▸ EXERCISE DETAILS:
Below are entries; copy exactly the lines from the one with "Annotation job — place one or more keypoints on the round" through the one with "This document puts", both included, and leave out the rest.

++++ INFORMATION SUPPLIED

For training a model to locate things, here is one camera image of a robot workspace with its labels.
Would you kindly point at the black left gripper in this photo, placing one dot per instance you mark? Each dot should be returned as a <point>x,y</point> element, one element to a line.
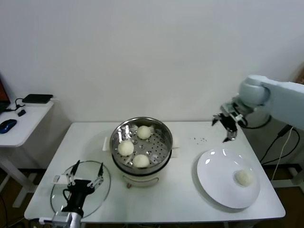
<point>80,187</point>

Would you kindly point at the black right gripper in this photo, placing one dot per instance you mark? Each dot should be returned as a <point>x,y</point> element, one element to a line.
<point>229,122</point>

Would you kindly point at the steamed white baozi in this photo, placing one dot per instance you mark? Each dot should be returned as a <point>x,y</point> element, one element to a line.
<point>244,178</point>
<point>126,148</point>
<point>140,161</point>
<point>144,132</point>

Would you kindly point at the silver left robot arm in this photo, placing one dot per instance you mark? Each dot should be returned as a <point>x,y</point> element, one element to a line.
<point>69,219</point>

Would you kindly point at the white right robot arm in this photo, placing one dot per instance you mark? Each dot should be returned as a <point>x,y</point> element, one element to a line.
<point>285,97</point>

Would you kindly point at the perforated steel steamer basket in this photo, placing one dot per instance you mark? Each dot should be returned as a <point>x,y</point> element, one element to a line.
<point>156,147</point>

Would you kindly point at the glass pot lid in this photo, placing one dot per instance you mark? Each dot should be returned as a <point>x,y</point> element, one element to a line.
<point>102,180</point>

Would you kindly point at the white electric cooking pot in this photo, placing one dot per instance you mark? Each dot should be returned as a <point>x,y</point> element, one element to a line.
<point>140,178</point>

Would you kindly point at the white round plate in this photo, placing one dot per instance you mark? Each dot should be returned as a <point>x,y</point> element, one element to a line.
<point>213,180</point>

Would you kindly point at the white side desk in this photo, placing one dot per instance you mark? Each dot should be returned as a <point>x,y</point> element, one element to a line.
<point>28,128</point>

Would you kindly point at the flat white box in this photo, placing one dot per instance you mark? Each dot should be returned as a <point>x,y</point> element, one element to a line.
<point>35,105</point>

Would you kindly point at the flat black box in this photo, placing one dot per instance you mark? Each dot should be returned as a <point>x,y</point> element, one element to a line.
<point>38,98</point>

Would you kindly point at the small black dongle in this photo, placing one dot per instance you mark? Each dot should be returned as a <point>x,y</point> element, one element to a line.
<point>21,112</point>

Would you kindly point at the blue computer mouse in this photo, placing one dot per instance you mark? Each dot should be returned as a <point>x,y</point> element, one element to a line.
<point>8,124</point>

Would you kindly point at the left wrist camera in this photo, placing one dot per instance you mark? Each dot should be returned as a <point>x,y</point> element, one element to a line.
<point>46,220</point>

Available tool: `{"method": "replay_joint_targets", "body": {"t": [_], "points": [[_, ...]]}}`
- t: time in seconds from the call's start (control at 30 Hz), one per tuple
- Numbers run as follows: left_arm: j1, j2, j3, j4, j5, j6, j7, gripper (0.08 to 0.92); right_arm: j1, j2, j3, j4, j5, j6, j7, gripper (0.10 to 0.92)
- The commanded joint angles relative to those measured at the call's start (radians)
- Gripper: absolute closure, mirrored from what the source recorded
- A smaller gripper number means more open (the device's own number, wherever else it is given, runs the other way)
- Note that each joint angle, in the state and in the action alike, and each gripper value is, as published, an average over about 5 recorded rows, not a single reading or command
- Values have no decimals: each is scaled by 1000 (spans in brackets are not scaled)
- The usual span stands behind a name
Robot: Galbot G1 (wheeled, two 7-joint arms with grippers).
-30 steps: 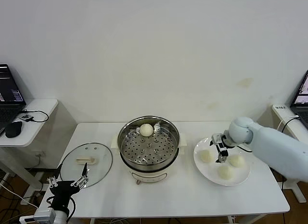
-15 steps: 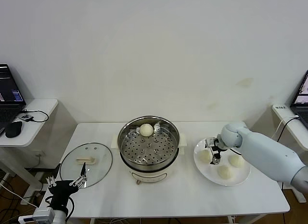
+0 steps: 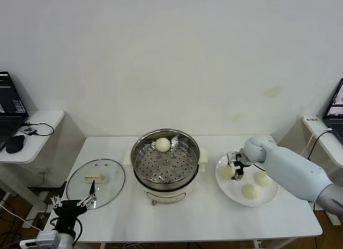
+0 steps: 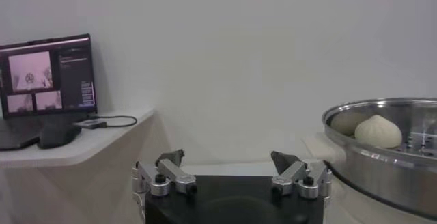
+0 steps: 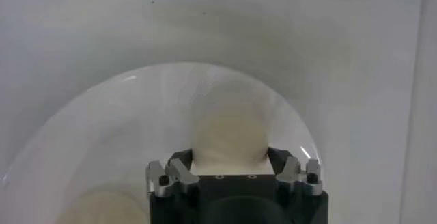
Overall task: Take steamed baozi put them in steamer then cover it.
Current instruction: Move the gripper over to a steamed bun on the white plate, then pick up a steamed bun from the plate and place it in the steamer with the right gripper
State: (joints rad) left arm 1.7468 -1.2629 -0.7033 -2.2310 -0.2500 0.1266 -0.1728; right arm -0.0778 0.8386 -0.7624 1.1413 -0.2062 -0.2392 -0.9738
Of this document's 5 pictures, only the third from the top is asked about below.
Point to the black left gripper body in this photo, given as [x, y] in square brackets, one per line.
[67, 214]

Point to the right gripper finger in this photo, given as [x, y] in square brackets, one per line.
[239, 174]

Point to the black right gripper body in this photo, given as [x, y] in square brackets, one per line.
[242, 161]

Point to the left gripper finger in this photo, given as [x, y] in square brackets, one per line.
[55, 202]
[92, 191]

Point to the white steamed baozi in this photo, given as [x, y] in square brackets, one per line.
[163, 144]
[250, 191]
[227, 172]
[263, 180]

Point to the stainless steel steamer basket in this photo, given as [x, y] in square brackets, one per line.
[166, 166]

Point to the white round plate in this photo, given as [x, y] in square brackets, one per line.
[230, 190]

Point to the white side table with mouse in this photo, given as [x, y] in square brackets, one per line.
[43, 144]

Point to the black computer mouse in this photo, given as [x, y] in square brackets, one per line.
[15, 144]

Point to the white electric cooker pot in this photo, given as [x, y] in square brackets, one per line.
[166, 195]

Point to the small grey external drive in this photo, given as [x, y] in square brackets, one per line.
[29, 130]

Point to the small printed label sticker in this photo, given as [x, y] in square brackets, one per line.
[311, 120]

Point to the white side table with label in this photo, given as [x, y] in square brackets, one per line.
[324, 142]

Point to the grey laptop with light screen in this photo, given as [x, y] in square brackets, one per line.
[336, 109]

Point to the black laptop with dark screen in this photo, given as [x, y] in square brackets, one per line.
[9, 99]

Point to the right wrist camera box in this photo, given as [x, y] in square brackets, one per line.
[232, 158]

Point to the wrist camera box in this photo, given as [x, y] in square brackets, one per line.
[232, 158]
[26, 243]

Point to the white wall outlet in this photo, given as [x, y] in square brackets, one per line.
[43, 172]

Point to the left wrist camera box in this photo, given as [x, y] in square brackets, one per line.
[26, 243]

++++++++
++++ INFORMATION SUPPLIED

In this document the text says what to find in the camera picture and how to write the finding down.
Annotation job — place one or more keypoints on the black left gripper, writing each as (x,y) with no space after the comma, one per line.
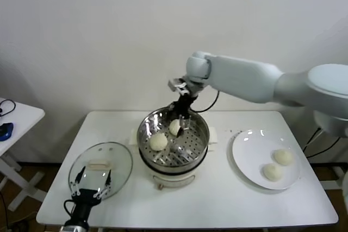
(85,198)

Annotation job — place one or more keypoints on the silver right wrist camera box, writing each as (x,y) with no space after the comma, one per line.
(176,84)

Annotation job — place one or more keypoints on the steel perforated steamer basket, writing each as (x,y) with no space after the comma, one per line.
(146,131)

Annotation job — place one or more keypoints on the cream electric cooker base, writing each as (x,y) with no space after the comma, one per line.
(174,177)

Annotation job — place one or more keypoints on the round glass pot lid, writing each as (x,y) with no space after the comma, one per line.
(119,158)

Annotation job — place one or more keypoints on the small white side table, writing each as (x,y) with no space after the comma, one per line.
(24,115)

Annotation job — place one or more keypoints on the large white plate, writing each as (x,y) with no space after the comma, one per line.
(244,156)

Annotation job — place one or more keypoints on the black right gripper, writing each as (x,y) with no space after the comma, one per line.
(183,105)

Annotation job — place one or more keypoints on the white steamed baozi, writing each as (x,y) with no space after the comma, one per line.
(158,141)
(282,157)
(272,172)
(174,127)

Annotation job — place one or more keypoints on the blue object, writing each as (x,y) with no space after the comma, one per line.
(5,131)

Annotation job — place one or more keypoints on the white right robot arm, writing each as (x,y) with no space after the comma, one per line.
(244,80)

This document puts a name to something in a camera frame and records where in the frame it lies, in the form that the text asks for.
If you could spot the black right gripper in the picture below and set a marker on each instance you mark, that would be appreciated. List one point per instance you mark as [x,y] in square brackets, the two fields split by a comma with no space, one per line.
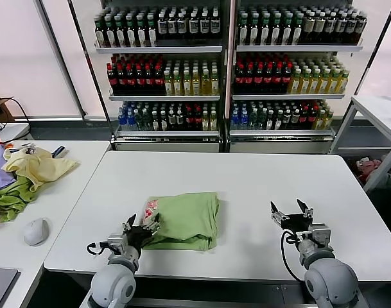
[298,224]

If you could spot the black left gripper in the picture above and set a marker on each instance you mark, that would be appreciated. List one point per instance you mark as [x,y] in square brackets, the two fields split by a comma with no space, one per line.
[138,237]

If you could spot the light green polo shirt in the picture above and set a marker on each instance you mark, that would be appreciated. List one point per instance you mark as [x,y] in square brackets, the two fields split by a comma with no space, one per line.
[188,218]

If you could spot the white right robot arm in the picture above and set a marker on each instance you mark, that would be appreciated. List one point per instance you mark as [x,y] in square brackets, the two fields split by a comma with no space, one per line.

++++++++
++++ INFORMATION SUPPLIED

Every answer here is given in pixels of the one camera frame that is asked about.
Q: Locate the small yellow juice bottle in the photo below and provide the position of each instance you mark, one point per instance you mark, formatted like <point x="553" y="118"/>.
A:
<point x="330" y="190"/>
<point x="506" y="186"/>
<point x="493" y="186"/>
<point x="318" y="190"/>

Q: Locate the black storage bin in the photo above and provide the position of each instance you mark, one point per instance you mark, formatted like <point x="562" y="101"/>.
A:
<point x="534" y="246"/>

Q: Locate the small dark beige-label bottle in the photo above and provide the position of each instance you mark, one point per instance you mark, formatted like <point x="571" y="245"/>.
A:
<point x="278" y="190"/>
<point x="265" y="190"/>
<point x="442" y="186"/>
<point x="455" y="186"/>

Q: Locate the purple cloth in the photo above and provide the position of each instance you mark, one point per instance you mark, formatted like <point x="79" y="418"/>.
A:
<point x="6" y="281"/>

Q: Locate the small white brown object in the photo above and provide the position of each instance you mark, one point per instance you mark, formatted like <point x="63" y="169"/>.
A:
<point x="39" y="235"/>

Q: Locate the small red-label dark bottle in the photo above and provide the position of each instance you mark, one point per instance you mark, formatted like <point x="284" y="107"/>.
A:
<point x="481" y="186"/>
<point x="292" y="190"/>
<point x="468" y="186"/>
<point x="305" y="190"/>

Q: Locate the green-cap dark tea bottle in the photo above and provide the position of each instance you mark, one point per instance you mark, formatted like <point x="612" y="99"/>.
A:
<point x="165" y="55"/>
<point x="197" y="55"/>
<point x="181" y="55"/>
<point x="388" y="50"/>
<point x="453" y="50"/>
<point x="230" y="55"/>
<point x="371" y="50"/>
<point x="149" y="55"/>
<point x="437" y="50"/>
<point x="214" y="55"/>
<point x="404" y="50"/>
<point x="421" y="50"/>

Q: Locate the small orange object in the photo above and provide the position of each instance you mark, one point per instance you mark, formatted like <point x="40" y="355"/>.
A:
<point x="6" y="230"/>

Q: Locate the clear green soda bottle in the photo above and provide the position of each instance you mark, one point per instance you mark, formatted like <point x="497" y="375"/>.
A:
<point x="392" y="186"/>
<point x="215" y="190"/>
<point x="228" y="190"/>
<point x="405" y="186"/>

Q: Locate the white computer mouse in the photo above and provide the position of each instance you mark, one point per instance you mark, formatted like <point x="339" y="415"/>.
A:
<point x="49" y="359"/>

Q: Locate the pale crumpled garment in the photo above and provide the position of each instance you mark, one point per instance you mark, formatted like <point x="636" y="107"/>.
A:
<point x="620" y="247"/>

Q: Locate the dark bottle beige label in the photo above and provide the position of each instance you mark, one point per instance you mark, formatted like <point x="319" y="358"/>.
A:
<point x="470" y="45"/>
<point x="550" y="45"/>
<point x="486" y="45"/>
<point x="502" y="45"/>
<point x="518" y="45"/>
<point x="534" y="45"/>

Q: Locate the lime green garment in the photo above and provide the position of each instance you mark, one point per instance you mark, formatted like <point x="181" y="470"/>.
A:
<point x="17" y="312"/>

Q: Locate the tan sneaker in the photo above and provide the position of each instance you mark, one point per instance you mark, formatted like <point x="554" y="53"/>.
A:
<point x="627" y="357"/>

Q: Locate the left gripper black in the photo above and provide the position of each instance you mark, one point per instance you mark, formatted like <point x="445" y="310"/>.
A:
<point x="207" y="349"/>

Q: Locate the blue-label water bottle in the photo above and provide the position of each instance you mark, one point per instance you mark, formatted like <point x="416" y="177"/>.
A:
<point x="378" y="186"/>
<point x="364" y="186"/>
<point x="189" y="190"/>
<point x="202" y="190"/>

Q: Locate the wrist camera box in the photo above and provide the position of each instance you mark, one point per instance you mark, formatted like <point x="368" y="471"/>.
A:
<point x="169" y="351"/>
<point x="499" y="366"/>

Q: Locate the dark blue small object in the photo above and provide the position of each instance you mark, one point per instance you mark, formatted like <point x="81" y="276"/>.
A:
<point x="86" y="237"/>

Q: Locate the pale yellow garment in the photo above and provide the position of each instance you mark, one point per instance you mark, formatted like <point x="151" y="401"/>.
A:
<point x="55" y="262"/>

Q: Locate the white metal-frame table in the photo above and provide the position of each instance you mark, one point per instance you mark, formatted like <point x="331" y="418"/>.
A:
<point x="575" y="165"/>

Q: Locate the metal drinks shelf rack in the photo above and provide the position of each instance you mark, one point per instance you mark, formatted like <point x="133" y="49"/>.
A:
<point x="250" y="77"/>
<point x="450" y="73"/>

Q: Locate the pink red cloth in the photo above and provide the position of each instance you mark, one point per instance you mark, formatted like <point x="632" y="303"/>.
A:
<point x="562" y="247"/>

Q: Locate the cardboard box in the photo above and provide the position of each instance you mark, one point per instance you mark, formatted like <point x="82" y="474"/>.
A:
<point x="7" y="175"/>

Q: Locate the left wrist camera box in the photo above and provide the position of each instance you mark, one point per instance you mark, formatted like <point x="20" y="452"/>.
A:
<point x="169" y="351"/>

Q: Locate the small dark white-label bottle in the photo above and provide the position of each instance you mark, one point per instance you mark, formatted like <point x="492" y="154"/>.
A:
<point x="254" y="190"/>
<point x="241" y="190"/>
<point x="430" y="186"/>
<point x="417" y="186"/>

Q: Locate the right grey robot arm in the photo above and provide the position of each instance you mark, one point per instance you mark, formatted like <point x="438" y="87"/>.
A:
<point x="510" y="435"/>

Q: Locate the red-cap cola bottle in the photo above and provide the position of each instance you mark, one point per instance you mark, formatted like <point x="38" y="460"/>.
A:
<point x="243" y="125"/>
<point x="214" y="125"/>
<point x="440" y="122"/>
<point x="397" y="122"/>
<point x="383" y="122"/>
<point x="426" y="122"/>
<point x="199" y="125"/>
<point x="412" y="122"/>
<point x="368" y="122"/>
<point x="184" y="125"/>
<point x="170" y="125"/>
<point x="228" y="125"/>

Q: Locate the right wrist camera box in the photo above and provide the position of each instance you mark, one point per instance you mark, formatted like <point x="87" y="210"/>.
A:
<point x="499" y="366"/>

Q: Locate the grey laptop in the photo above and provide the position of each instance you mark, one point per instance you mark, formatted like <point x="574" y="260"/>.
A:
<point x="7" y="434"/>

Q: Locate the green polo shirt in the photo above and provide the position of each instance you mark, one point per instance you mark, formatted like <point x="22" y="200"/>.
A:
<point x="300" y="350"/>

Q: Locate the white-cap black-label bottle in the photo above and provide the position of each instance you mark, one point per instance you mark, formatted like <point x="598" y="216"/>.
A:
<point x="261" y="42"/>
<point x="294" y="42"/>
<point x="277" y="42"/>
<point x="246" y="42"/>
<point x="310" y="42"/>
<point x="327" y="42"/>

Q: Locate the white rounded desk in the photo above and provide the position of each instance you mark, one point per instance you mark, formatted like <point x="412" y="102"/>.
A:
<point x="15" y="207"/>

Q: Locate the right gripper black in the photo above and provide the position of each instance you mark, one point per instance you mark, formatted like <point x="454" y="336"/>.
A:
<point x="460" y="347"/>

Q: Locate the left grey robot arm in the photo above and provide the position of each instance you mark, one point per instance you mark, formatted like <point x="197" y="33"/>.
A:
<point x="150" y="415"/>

++++++++

▸ YOUR RESPONSE:
Annotation job — place one or more keypoints on the round glass pot lid, writing each as (x,y) with no space after the comma, one per line.
(119,158)

Annotation job — place one or more keypoints on the small white side table, writing each as (x,y) with no space after the comma, one per line.
(24,115)

Annotation job — place one or more keypoints on the large white plate, writing each as (x,y) with no space after the comma, one per line.
(244,156)

Annotation job — place one or more keypoints on the black right gripper, writing each as (x,y) with no space after the comma, one per line.
(183,105)

Annotation job — place one or more keypoints on the white steamed baozi, writing each as (x,y) with no space after the comma, one per line.
(158,141)
(282,157)
(272,172)
(174,127)

Annotation job — place one or more keypoints on the blue object, writing each as (x,y) with no space after the comma, one per line.
(5,131)

Annotation job — place one or more keypoints on the white right robot arm, writing each as (x,y) with no space after the comma, one per line.
(244,80)

This document puts a name to something in a camera frame and records where in the frame it lies, in the form that the text asks for.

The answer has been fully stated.